The establishment of a slow-growth conservation system in vitro for two wild lily species
There are abundant resources of wild lily in China. To achieve a sustainable use for these resources, a slow-growing preservation system should be well established. Therefore, to get an optimal storage condition, tube seedlings of Lilium davidii and Lilium longiflorum were used as explants cultured on nine different media at 24 and -2°C separately, which included: 1/4 or full Murashige and Skoog medium (MS) with 3, 6 or 9% sucrose, 1/4 or 1/2 MS with 1.0 or 3.0 mg/L abscisic acid (ABA). During the storage, the spout growth, and multiplication rate were measured every month. Results show that the growth restriction degrees for both species were related to the four factors (MS content, the concentration of sucrose and ABA, temperature).

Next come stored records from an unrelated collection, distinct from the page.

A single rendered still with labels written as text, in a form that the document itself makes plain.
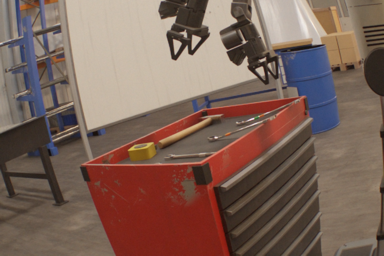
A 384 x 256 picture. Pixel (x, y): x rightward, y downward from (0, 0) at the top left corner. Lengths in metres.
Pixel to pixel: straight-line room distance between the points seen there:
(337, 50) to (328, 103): 4.71
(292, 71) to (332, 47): 4.77
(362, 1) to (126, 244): 1.08
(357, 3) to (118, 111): 2.74
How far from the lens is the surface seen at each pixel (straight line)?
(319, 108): 5.18
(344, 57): 9.85
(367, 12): 1.39
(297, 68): 5.14
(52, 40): 9.68
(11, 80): 9.93
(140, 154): 1.61
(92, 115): 3.74
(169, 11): 1.46
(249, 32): 1.70
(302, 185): 1.77
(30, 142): 4.57
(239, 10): 1.70
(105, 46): 3.80
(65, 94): 11.36
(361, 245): 1.97
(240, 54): 1.73
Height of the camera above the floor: 1.24
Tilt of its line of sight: 8 degrees down
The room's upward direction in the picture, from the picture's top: 13 degrees counter-clockwise

The inhibitory effect was more obvious at -2°C. At 24°C, the medium should be replaced every three to four months; otherwise the contamination rate would rise with the extension of storage time. At -2°C, the 1/4 MS with 9% sucrose or 3.0 mg/L ABA (M3A) were more effective, especially the latter one. The M3A played the greatest inhibitory effect on height growth of the two lily species, on which both species had been conserved on the original medium for more than 15 months. The tube seedlings conserved for 15 months could turn to normal plantlets after re-growth for one month which showed no obvious difference in morphology. 87.5% plantlets planted in peat could survive. In conclusion, the promising conservation condition was M3A at -2°C which was suitable for mid-long term preservation of lily germplasm resources.
Key words: Lily, wild species, slow-growth, conservation.